The tricky thing to keep in mind about inductive generalisations, however, is that they involve reasoning from a ‘some’ in a way that in deduction would require an ‘all’ (where ‘some’ means at least one but perhaps not all of some set of relevant individuals). Using a ‘some’ in this way makes inductive generalisation fundamentally different from deductive argument (for which such a move would be illegitimate). It also opens up a rather enormous can of conceptual worms. Philosophers know this conundrum as the problem of induction. Here’s what we mean. Take the following example:
1 Almost all elephants like chocolate.
2 This is an elephant.
3 Therefore, this elephant likes chocolate.

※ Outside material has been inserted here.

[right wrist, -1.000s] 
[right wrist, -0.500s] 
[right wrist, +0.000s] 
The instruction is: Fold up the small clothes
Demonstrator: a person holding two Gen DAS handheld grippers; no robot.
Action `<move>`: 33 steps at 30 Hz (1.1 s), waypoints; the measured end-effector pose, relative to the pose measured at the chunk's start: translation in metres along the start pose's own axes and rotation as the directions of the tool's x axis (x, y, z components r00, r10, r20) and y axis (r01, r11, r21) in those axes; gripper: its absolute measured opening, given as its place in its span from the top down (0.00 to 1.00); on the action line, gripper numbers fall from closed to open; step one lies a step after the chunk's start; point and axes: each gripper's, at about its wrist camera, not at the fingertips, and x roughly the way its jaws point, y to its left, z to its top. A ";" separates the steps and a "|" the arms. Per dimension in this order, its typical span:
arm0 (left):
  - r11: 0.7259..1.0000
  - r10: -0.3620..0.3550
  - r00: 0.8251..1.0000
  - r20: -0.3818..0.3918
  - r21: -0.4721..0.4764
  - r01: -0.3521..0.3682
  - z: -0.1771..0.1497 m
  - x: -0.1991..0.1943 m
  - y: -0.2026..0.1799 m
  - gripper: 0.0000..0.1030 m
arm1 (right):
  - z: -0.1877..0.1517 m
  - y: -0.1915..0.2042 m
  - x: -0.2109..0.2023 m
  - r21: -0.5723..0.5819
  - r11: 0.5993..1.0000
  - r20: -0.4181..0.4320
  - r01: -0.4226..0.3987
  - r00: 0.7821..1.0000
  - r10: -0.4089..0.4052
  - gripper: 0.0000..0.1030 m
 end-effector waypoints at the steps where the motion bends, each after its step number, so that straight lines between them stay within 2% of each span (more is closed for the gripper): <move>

This is not a well‐formed deductive argument, since the premises could possibly be true and the conclusion still be false. Properly understood, however, it may be a strong inductive argument – if the conclusion is taken to be probable, rather than certain.
On the other hand, consider this rather similar argument:
1 All elephants like chocolate.
2 This is an elephant.
3 Therefore, this elephant likes chocolate.
Though similar in certain ways, this one is, in fact, a well‐formed deductive argument, not an inductive argument at all. One way to think of the problem of induction, therefore, is as the problem of how an argument can be good reasoning as induction but be poor reasoning as a deduction. Before addressing this problem directly, we must take care not to be misled by the similarities between the two forms.